To Andy, again, there seems to have grown up beside them a dark tree, veiling the sun. And within that darkness he seems to see as with an owl’s vision the hobbling wraith of his great-great-great-aunt in its mournful wandering in the old house—and to sense beyond the house, in a windy, ever-deepening darkness, the tireless walking of Fee Fo.
When Aunt Fanny intones the mournful drawn-out singing of the ghost, Henry shudders.
“Didn’t that scare you?” he asks.
“Didn’t that scare me! Lord, honey, you wake up in the middle of the night, and you hear that thu
nk-a-tunk and that singing, it’ll make the hair stand up offen your head! It sho will!” She laughs, and the little boy shudders again. “When you shiver like that,” she says, “somebody’s walking on your grave.”
“I haven’t even got any grave.” Henry says. “I ain’t dead.”

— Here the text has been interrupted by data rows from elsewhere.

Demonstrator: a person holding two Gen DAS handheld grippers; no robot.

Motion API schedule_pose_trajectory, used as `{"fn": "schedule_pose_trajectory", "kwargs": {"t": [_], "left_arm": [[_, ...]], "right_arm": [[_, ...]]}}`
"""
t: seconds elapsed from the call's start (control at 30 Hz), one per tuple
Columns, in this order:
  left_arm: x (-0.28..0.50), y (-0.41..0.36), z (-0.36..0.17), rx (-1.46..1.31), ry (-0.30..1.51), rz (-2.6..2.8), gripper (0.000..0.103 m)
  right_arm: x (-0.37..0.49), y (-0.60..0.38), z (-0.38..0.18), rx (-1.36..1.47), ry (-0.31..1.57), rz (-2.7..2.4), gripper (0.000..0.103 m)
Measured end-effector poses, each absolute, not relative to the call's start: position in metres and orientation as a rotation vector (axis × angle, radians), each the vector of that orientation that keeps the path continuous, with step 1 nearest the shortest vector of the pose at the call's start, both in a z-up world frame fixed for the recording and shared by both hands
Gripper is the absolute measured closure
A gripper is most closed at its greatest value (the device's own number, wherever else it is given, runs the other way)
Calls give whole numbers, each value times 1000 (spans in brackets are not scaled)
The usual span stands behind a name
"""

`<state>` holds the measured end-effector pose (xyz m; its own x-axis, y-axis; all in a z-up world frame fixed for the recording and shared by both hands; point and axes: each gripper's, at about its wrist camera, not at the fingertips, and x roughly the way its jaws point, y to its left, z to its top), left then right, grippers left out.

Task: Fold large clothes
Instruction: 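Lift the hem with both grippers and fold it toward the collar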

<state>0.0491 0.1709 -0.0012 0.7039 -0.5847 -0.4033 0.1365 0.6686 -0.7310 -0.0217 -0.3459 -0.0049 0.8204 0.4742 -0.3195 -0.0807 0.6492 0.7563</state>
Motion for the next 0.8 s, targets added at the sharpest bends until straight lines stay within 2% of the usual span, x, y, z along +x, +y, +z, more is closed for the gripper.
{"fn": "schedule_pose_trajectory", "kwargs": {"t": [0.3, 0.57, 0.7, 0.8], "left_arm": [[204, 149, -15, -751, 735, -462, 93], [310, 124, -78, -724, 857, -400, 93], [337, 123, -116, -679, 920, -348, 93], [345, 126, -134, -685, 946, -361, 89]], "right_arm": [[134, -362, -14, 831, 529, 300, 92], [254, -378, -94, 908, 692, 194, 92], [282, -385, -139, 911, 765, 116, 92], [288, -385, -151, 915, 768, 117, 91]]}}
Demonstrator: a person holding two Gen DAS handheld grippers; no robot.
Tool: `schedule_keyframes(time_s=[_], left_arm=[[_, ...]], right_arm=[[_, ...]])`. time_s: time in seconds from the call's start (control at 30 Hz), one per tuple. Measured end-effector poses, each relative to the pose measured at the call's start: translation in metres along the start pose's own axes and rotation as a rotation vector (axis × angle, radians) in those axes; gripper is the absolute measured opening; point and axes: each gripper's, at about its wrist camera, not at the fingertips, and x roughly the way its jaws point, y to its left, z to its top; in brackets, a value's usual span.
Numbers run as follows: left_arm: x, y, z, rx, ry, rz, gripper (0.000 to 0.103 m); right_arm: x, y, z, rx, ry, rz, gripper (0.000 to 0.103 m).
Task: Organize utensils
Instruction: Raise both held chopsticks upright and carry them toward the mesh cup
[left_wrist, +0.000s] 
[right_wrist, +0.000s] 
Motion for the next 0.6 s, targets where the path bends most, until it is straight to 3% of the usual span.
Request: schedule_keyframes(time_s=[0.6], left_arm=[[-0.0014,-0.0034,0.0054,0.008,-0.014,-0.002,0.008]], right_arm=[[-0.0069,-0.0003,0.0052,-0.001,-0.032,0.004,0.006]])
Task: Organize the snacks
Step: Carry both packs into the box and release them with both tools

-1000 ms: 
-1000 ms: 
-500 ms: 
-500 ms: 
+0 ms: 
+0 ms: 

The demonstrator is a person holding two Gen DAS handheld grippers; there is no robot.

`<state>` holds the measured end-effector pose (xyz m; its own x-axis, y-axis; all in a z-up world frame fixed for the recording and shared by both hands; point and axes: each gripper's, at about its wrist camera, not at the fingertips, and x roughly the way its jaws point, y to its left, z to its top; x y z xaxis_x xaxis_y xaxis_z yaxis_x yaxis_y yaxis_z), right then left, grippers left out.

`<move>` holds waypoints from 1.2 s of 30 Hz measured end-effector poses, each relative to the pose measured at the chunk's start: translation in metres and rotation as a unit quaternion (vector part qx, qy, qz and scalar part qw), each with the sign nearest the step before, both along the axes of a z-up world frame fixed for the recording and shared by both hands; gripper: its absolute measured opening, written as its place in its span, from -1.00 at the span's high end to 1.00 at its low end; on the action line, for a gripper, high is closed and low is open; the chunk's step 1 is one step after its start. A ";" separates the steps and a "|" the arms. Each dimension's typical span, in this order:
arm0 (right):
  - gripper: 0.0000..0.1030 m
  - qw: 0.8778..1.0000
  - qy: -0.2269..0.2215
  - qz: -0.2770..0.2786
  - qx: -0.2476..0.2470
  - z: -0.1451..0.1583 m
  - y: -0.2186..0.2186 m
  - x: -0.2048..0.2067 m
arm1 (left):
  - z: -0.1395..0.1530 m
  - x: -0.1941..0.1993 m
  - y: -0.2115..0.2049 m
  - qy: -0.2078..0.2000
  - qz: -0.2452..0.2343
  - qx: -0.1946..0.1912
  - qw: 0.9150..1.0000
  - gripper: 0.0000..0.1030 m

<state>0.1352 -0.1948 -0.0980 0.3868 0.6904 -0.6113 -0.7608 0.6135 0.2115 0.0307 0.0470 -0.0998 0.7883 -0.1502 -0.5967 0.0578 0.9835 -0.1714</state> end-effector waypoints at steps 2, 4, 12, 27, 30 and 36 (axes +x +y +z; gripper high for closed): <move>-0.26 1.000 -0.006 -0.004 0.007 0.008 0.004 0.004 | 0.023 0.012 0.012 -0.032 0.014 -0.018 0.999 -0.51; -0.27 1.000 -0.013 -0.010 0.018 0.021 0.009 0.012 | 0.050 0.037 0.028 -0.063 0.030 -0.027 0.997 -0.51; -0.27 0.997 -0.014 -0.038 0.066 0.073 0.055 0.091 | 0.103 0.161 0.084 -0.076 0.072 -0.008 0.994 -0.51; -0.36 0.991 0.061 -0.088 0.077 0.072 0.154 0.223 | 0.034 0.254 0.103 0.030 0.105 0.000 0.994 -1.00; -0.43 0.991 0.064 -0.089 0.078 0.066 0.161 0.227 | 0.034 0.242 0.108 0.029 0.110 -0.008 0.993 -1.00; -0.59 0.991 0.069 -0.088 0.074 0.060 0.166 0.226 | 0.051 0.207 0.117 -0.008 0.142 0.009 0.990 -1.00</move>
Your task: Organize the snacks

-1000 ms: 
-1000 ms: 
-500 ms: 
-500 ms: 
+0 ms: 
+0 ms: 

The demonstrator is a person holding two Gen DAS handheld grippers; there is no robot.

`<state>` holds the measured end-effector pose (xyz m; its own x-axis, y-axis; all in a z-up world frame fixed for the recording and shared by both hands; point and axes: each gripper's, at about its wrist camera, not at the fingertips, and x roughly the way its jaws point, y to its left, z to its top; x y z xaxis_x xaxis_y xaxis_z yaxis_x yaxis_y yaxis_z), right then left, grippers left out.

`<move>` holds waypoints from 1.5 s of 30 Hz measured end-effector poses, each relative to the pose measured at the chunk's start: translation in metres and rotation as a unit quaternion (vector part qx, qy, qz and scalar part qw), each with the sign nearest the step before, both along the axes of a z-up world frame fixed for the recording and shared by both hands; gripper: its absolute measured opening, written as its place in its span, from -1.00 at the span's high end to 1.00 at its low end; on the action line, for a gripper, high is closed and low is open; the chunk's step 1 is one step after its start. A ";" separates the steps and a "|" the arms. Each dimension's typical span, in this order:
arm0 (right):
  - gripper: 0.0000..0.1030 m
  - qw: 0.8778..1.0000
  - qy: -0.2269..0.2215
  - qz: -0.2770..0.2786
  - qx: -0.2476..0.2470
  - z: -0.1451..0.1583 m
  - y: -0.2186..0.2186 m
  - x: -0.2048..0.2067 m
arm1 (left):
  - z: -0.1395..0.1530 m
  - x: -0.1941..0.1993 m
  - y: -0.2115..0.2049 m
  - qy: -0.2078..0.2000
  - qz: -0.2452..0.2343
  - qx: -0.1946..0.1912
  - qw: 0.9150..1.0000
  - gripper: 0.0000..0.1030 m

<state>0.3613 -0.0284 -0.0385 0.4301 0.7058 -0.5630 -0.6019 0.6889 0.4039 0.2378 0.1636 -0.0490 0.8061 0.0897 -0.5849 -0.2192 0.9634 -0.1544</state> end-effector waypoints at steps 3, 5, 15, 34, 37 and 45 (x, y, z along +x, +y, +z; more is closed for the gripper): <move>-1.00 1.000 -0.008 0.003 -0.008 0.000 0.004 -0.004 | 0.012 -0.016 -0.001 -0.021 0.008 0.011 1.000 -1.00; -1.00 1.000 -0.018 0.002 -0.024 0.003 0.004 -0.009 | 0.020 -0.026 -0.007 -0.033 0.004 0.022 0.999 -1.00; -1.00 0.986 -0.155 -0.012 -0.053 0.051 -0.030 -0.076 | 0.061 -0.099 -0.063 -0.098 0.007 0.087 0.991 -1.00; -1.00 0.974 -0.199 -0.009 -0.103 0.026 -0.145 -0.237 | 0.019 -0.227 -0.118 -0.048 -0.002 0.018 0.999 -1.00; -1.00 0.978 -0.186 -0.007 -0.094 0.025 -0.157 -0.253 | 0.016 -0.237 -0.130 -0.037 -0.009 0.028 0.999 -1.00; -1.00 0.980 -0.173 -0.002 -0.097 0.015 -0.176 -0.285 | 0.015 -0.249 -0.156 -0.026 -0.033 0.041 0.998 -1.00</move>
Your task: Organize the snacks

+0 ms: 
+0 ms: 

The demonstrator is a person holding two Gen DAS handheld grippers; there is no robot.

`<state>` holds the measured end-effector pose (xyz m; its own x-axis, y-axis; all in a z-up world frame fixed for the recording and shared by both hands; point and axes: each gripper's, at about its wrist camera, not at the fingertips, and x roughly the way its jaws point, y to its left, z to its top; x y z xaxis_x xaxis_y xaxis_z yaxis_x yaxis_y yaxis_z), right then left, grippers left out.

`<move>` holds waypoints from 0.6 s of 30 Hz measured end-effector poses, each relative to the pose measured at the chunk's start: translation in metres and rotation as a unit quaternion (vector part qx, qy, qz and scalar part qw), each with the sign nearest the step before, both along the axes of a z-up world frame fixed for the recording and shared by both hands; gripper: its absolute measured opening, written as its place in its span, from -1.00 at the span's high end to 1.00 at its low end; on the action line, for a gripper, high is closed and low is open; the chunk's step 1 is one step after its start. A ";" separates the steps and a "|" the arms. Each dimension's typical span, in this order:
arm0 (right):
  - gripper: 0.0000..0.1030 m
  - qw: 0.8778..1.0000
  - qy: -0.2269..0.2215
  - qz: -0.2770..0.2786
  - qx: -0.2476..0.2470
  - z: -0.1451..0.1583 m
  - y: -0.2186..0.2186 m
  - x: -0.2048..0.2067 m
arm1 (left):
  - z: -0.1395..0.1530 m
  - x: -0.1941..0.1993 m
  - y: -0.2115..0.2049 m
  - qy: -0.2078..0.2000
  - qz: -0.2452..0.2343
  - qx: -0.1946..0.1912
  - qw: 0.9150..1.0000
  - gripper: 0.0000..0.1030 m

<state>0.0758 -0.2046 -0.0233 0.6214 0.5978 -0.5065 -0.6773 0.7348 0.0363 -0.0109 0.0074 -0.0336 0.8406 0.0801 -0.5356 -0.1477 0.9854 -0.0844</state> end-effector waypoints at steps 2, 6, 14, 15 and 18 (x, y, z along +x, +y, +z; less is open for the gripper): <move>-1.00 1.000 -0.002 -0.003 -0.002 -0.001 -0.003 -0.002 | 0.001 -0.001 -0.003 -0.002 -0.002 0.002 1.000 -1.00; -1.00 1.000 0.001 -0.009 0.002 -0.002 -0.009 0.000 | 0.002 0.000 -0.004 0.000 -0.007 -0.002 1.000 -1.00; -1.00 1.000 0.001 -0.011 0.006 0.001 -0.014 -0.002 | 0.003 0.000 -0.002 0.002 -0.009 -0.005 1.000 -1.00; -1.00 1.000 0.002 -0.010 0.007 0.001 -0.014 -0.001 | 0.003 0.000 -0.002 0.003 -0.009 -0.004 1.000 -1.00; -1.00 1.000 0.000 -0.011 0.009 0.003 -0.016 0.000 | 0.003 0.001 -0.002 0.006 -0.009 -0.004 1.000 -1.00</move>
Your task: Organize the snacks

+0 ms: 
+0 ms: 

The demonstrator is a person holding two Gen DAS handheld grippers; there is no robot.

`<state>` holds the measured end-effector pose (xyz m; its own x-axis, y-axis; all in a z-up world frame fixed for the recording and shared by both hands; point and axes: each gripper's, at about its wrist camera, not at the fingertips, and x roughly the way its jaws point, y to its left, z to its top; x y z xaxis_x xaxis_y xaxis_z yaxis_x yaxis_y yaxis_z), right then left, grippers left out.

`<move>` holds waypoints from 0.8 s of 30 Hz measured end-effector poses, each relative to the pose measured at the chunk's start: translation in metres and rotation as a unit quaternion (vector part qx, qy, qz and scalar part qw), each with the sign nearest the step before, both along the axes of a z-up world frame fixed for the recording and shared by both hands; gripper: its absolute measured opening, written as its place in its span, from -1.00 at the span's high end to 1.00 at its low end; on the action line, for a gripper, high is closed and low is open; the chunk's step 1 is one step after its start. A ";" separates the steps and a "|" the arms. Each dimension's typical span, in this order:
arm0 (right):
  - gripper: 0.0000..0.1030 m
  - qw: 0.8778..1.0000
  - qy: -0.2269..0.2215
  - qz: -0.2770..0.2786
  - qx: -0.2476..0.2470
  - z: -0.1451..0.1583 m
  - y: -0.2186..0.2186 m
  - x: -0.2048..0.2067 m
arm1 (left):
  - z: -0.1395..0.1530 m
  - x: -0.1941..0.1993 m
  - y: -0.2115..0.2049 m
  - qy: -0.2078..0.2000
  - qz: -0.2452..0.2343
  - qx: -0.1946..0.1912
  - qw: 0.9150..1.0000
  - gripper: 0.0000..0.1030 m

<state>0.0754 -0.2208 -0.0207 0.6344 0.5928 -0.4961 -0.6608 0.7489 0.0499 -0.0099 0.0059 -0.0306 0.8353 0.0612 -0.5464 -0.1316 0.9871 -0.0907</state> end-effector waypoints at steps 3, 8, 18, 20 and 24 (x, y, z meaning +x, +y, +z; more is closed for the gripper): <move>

“Well, maybe you ain’t got one yet that you in, honey, but you got one that you going to be in.”
The darkness of the old woman’s knowing hangs over them, and they fall silent, the boys wanting to know more, yet dreading the answers too much to ask the questions. Andy wants to ask her about his Uncle Virgil—is he dead? Was whatever grave he may have come to appointed to him in his childhood, or when he was born, or at the beginning of the world? But he knows that her answer will be one he will have to struggle with. And he does not ask.
Aunt Fanny gets up presently, and they start home. Again they seem to Andy to move out of a dark place back into the sunlight.
The ramble over now, they go by the straightest way. Aunt Fanny puts the paring knife in the basket, and sets the basket on her head. The dew has dried long ago. The waverings of heat have begun to stand over the fields.
When they come back into the dimness and wood-smoke smell of the kitchen, Aunt Fanny hangs up her bonnet, and they sit down at the table. The boys watch as the old woman brings the cluttered gatherings of their ramble finally to an orderly harvest. Piece by piece she sorts out the contents of the basket. When she gets done she has lying on the newspapers spread out before her a bouquet of flowers, two or three small piles of herbs, a small clutch of mushrooms like a nest of eggs. She sits there looking a moment, and then gets up and puts the flowers into water, and goes into the next room and sits down with snuff and spit-can to rest.
The boys remain with her, sitting again on the wicker settee, hoping to prolong the pleasure of the morning. But she seems to them to accept the end of the ramble too complacently, talking now of sleeping a few winks after dinner, and of the cool of the afternoon when she will go out to work in her garden. And gradually the excitement leaves them, and they begin to wish to go, only kept there by politeness. They stay until the ringing of the dinner bell calls them up the hill to eat.